- Data extracted from a collection -

•••••

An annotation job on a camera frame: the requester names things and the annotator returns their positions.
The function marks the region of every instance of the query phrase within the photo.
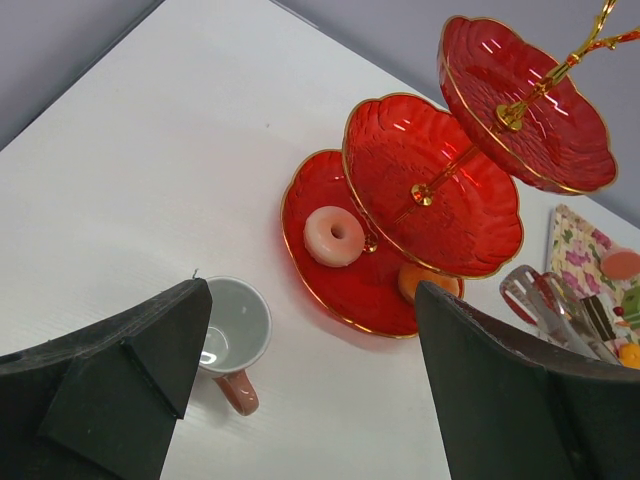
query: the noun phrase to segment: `gray background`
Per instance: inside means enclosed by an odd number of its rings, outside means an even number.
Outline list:
[[[0,0],[0,148],[161,1]],[[443,99],[435,57],[440,30],[451,15],[495,17],[562,58],[582,43],[602,6],[602,0],[280,3],[439,102]],[[620,0],[605,33],[621,33],[639,23],[640,2]],[[616,52],[594,53],[576,68],[573,78],[606,118],[620,163],[618,182],[595,199],[640,226],[638,75],[640,42],[621,45]]]

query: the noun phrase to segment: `gold rim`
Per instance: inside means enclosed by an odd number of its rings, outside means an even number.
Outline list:
[[[556,61],[555,58],[553,58],[551,55],[549,55],[547,52],[545,52],[544,50],[535,47],[533,45],[531,45],[529,42],[525,41],[520,35],[518,35],[513,28],[511,28],[509,25],[502,23],[494,18],[489,18],[489,17],[473,17],[473,18],[468,18],[465,17],[463,15],[455,15],[453,17],[450,17],[444,24],[444,27],[442,28],[442,33],[440,34],[440,45],[438,47],[438,50],[440,52],[440,56],[442,57],[442,65],[444,66],[444,69],[447,73],[447,78],[451,81],[451,84],[453,85],[453,89],[455,90],[458,98],[460,99],[460,102],[462,103],[462,106],[464,107],[464,109],[471,115],[471,117],[476,121],[476,123],[478,123],[483,130],[491,136],[491,138],[493,138],[493,140],[502,147],[503,150],[505,150],[509,155],[511,155],[512,157],[514,157],[516,160],[518,160],[518,162],[520,162],[520,164],[525,167],[529,172],[531,172],[533,175],[535,175],[538,178],[541,178],[542,180],[545,180],[553,185],[555,185],[556,187],[560,188],[561,190],[564,190],[565,192],[571,193],[571,194],[577,194],[577,195],[591,195],[594,193],[599,192],[600,190],[604,190],[605,188],[610,187],[611,185],[613,185],[615,183],[615,181],[618,179],[618,162],[616,160],[616,158],[613,156],[613,153],[611,153],[611,137],[609,135],[609,128],[607,127],[607,123],[604,121],[602,114],[600,113],[600,111],[591,103],[589,102],[589,100],[587,100],[587,98],[582,95],[582,93],[580,92],[580,90],[578,90],[578,88],[576,87],[575,83],[573,83],[573,80],[571,79],[570,75],[567,75],[565,78],[566,80],[569,81],[569,83],[571,84],[571,87],[573,87],[574,91],[576,92],[576,94],[587,104],[589,105],[591,108],[593,108],[593,110],[596,112],[596,114],[598,115],[598,117],[600,118],[600,121],[602,122],[602,125],[604,126],[604,130],[605,130],[605,136],[607,138],[607,151],[609,152],[609,155],[611,155],[611,159],[613,160],[613,165],[615,167],[615,175],[613,176],[613,179],[605,184],[602,185],[600,187],[598,187],[595,190],[579,190],[573,187],[570,187],[568,185],[564,185],[563,183],[557,182],[555,180],[552,180],[551,178],[548,178],[547,176],[537,172],[536,170],[534,170],[531,166],[529,166],[522,158],[520,158],[519,155],[517,155],[515,152],[513,152],[507,145],[504,144],[504,142],[502,140],[500,140],[500,138],[491,130],[491,127],[487,127],[481,120],[480,118],[478,118],[478,116],[473,112],[473,110],[471,110],[471,108],[469,107],[469,105],[467,104],[467,101],[465,100],[465,98],[462,96],[462,93],[460,92],[460,89],[458,88],[458,84],[456,83],[455,79],[453,78],[453,75],[451,73],[451,69],[449,67],[449,58],[448,56],[445,55],[444,53],[444,32],[447,29],[447,27],[449,26],[449,24],[457,19],[457,18],[462,18],[463,20],[466,20],[468,22],[476,22],[476,21],[481,21],[481,20],[488,20],[488,21],[492,21],[497,23],[498,25],[501,25],[503,27],[505,27],[507,30],[509,30],[511,32],[511,34],[516,37],[518,40],[520,40],[522,43],[524,43],[525,45],[528,45],[531,48],[534,48],[536,50],[538,50],[540,53],[546,55],[547,57],[549,57],[551,60],[553,60],[554,63],[558,64],[558,62]]]
[[[411,252],[406,250],[404,247],[402,247],[399,244],[397,244],[393,239],[391,239],[391,237],[389,237],[389,235],[387,235],[385,233],[385,231],[380,227],[380,225],[378,225],[378,222],[371,216],[369,211],[364,206],[362,200],[360,199],[360,196],[358,195],[358,192],[356,191],[356,189],[355,189],[355,187],[353,185],[353,182],[351,181],[351,174],[350,174],[350,171],[349,171],[349,166],[348,166],[348,163],[347,163],[347,155],[346,155],[346,145],[347,145],[348,131],[349,131],[349,125],[351,123],[351,119],[355,115],[355,113],[358,111],[358,109],[360,107],[362,107],[363,105],[365,105],[366,103],[369,103],[369,102],[382,102],[383,100],[385,100],[385,99],[387,99],[389,97],[394,97],[396,95],[404,95],[404,96],[408,96],[408,97],[417,98],[419,100],[422,100],[423,102],[427,102],[427,104],[429,104],[431,107],[433,107],[437,112],[445,113],[445,114],[451,115],[453,117],[451,112],[449,112],[447,110],[443,110],[441,108],[438,108],[437,106],[433,105],[429,100],[427,100],[427,99],[425,99],[423,97],[420,97],[419,95],[414,95],[413,93],[404,93],[404,92],[390,93],[390,94],[384,95],[384,96],[382,96],[380,98],[369,98],[367,100],[363,100],[362,102],[358,103],[355,106],[355,108],[353,110],[351,110],[351,113],[349,114],[349,117],[347,118],[347,123],[346,123],[345,128],[344,128],[344,136],[343,136],[343,140],[342,140],[342,169],[344,170],[344,176],[347,179],[347,184],[349,185],[349,189],[351,190],[351,194],[353,195],[353,197],[356,200],[356,202],[358,202],[359,207],[363,210],[363,212],[366,214],[368,219],[371,221],[371,223],[373,223],[375,228],[382,234],[382,236],[391,245],[393,245],[397,250],[399,250],[404,256],[406,256],[412,262],[417,263],[421,267],[427,268],[428,270],[431,270],[432,272],[438,273],[440,275],[444,275],[444,276],[447,276],[447,277],[457,277],[457,278],[465,279],[465,280],[483,280],[485,278],[490,278],[490,277],[496,275],[502,269],[502,267],[504,267],[507,263],[509,263],[511,260],[513,260],[515,257],[518,256],[518,254],[520,253],[520,250],[522,250],[522,246],[524,245],[524,225],[522,224],[522,219],[520,218],[520,193],[518,192],[518,187],[516,186],[515,182],[511,178],[511,175],[509,175],[508,173],[503,172],[507,176],[508,181],[513,186],[513,190],[514,190],[515,195],[516,195],[515,216],[518,219],[518,225],[520,226],[520,245],[516,249],[515,253],[513,255],[511,255],[511,257],[509,257],[508,259],[503,261],[500,265],[498,265],[497,268],[492,273],[488,273],[488,274],[480,275],[480,276],[478,276],[478,275],[459,275],[459,274],[447,272],[446,270],[443,270],[443,269],[438,268],[438,267],[434,267],[433,265],[430,265],[430,264],[426,263],[425,261],[419,259],[415,255],[413,255]]]
[[[280,224],[282,226],[282,237],[284,238],[284,243],[287,246],[287,251],[289,252],[289,256],[291,257],[291,259],[293,260],[293,264],[296,267],[296,271],[298,272],[298,276],[300,277],[300,279],[302,280],[302,283],[304,284],[305,287],[307,287],[307,290],[309,290],[309,292],[311,293],[311,295],[314,296],[314,298],[324,307],[326,308],[329,312],[331,312],[334,316],[338,317],[340,320],[348,323],[349,325],[357,328],[358,330],[365,332],[365,333],[370,333],[373,335],[378,335],[381,337],[387,337],[387,338],[395,338],[398,340],[401,339],[405,339],[405,338],[414,338],[415,336],[418,335],[418,332],[416,331],[416,333],[412,333],[411,335],[390,335],[388,333],[382,333],[382,332],[378,332],[375,330],[371,330],[370,328],[367,328],[363,325],[360,325],[359,323],[357,323],[354,320],[351,320],[350,318],[347,318],[341,314],[339,314],[333,307],[331,307],[330,305],[328,305],[324,300],[322,300],[317,294],[316,292],[313,291],[313,288],[311,288],[311,286],[309,285],[309,283],[307,282],[307,279],[305,278],[305,276],[302,274],[302,272],[300,271],[300,267],[298,266],[298,262],[296,261],[296,258],[293,256],[293,252],[291,251],[291,247],[289,246],[289,240],[287,239],[287,234],[284,231],[284,206],[286,204],[287,201],[287,196],[289,195],[289,191],[291,190],[291,188],[293,187],[293,184],[295,183],[296,177],[298,176],[298,173],[300,172],[300,170],[302,170],[302,168],[306,165],[306,163],[311,160],[313,157],[320,155],[322,153],[340,153],[340,150],[335,150],[335,149],[324,149],[324,150],[318,150],[315,153],[312,153],[311,155],[309,155],[307,158],[305,158],[303,160],[303,162],[298,166],[298,168],[296,169],[295,173],[293,174],[293,176],[291,177],[291,181],[289,182],[289,186],[287,186],[287,188],[284,191],[284,195],[282,196],[282,202],[280,204]],[[460,294],[459,294],[459,298],[462,300],[464,298],[464,291],[465,291],[465,284],[464,284],[464,280],[462,278],[458,279],[458,285],[460,286]]]

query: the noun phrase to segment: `red plate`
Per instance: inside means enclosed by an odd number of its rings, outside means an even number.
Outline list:
[[[488,18],[449,19],[438,63],[451,113],[505,172],[565,195],[593,193],[615,181],[607,127],[569,77],[530,106],[520,131],[496,133],[496,107],[524,98],[558,65],[509,27]]]
[[[435,272],[483,278],[522,245],[511,177],[478,152],[436,191],[432,205],[418,207],[411,197],[413,185],[428,183],[470,147],[450,113],[423,98],[395,94],[354,109],[343,165],[362,209],[408,258]]]
[[[318,152],[300,166],[282,202],[282,230],[291,257],[311,293],[336,317],[365,332],[395,338],[417,334],[414,309],[398,290],[407,259],[380,238],[378,249],[344,268],[317,263],[304,246],[307,217],[334,205],[348,210],[370,231],[352,200],[339,150]],[[462,296],[463,283],[460,282]]]

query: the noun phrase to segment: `donut hole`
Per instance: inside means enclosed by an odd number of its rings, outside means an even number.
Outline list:
[[[331,235],[333,236],[333,238],[342,240],[347,236],[347,232],[342,225],[331,225]]]

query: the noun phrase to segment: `table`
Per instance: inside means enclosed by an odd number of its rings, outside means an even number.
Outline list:
[[[357,102],[394,91],[411,89],[267,0],[166,1],[0,153],[0,354],[196,268],[238,276],[274,318],[249,370],[262,406],[238,416],[199,374],[164,480],[449,478],[418,340],[330,319],[279,227],[298,164],[339,148]],[[640,248],[639,230],[591,200],[518,187],[526,239],[512,266],[544,267],[561,201]],[[522,326],[498,294],[504,273],[468,282],[466,299]]]

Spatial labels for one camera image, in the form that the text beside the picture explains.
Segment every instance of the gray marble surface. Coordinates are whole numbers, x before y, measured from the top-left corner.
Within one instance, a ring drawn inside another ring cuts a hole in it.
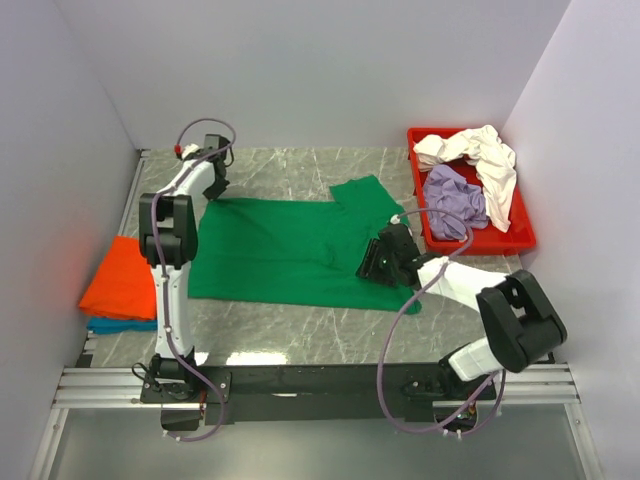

•••••

The lines that mention the word "gray" should be pulled from the records above.

- SOLUTION FOR THIS PROBLEM -
query: the noun phrase to segment: `gray background`
Segment every instance of the gray marble surface. Coordinates are whole numbers, x before y, measured from the top-left corner.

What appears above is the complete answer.